Hay, no obstante, una constante en ambas escuelas: las dos trabajan con grupos muy concretos de ciudadanos, y lo hacen también en zonas marginales y, pese a sus diferencias ideológicas, su visión de la ciudad se hace desde los márgenes y de un modo fragmentario. Con todo se perfila en el horizonte de la disciplina la subespecialización de la antropología urbana. En mi opinión, ambas escuelas son responsables de la progresiva introducción en la ciudad de los métodos de trabajo de las pequeñas comunidades, de la etnografía contextualizada, de las historias de vida, de la observación participante, del análisis situacional y, con el tiempo y en lógica progresión, de los estudios de red y el análisis simbólico del espacio y las relaciones personales. El campo académico estaba abonado para el surgimiento e institucionalización, en la década de los setenta, de la antropología urbana que no sólo era joven sino que, sobre todo, llegaba a la ciudad en busca de los nativos que estaba perdiendo en las aldeas africanas tradicionales. Una parte importante de la antropología de esa primera etapa, que en modo alguno considero todavía cerrada, se centró en la adaptación de la metodología tradicional al medio urbano. Los habitantes de la ciudad de los que se ocupaban o eran ciudadanos anómalos, en virtud de sus peculiaridades étnicas, o grupos marginales. El barrio se convertía en una suerte de nuevas aldeas dentro del conglomerado más amplio e inabarcable de la ciudad. (p. 23) 

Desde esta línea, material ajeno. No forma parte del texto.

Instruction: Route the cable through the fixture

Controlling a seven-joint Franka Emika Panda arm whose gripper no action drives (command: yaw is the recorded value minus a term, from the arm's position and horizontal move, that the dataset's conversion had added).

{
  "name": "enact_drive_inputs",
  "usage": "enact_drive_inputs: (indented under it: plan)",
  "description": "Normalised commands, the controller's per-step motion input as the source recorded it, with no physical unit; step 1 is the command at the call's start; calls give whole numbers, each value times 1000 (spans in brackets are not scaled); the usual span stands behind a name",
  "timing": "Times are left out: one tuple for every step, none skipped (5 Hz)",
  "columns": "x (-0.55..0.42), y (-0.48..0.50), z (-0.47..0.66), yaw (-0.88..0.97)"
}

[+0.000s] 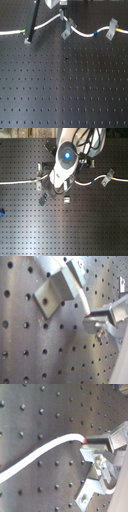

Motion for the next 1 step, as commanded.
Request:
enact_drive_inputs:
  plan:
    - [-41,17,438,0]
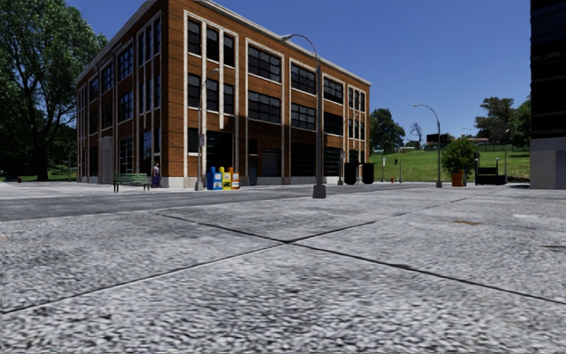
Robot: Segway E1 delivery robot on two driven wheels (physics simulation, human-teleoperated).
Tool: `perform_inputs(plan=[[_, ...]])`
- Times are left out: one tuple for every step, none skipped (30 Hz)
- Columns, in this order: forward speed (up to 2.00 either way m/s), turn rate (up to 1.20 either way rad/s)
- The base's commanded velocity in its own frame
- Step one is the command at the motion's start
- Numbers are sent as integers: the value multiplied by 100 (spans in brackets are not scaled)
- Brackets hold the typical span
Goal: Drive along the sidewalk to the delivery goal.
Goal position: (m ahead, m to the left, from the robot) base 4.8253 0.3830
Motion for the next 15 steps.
perform_inputs(plan=[[200,0],[200,0],[200,0],[200,0],[200,0],[200,0],[200,0],[200,0],[200,0],[200,0],[200,0],[200,0],[200,0],[200,0],[200,0]])
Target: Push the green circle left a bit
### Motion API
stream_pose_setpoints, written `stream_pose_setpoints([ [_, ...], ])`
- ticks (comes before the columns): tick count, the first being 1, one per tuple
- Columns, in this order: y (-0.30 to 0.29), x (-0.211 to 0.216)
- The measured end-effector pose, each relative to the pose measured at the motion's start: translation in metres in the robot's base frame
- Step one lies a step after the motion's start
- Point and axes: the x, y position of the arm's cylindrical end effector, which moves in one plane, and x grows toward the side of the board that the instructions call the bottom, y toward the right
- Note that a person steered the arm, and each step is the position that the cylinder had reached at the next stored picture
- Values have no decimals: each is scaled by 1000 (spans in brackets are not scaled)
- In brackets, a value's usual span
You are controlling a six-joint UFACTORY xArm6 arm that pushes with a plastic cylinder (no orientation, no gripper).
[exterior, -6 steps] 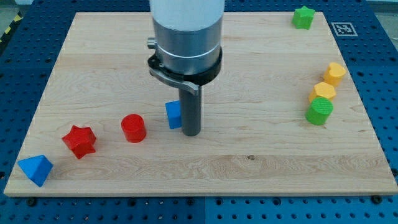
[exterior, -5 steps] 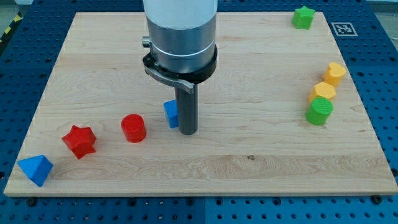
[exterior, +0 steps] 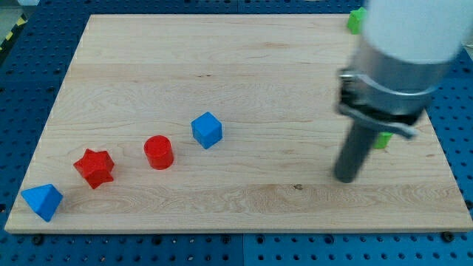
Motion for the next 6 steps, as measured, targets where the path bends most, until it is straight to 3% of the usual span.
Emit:
stream_pose_setpoints([
  [2,129,-21],
  [4,113,-57],
  [6,69,-60],
])
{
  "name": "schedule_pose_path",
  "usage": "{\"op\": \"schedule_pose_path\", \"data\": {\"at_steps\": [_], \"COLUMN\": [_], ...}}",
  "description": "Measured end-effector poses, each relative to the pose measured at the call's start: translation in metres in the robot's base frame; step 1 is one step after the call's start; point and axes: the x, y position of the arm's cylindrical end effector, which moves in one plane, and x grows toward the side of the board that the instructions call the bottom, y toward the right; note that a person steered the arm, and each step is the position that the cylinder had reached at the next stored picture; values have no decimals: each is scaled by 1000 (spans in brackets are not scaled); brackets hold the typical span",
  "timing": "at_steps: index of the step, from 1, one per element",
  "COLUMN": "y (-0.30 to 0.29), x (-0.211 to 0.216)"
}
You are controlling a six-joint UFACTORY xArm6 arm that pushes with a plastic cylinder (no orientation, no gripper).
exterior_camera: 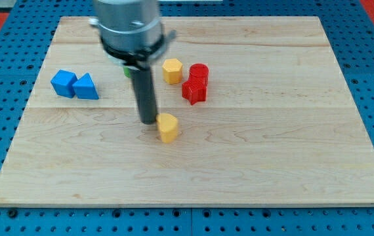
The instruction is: Drag the green circle to the top left of the yellow hexagon
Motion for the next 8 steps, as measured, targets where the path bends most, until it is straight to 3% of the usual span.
{"op": "schedule_pose_path", "data": {"at_steps": [2, 3, 5, 7, 8], "y": [27, 27, -106, -85, -48], "x": [25, 69, -34, -115, -141]}}
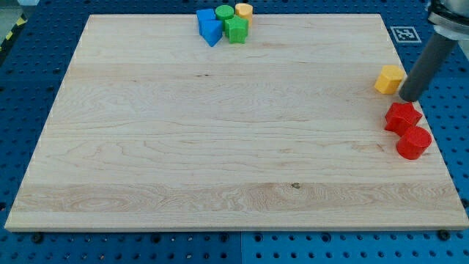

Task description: Move the yellow hexagon towards top

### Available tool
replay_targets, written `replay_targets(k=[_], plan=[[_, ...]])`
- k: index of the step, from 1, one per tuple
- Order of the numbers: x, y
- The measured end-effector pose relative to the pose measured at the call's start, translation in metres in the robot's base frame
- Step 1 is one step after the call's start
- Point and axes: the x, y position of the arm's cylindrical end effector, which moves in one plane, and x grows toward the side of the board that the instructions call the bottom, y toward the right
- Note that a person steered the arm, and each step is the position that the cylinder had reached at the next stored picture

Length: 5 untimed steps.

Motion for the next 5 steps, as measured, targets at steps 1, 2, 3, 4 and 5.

El siguiente paso, que nos lleva a la década de los 60, pasa por Oscar Lewis y su concepto de la «cultura de la pobreza», según la cual «la pobreza no era solamente la falta de recursos materiales sino que incluía también una serie de valores culturales que limitaban de un modo drástico la capacidad de los desfavorecidos para cambiar su situación. Es decir que la pobreza se reproducía a sí misma y casi de modo exclusivo por medio de una suerte de patología de transmisión intergeneracional en la que los miembros adultos de las familias pobres enseñaban a sus hijos valores y comportamientos autodestructivos. O dicho de otro modo, los pobres son culpables de su pobreza (blaming the victim).» Esta teoría produjo gran revuelo, y hay diversos estudios que obtienen otras conclusiones, además de que el estudio de Lewis se considera hoy «simplismo psicologizante»; pero, si Monge saca el tema a relucir, es para obviar algo que se convirtió en esencial en la antropología urbana (por no decir todas las disciplinas sociales):»el modo en que nuestras propias teorías y percepciones modifican y modelan nuestra propia percepción del objeto de estudio».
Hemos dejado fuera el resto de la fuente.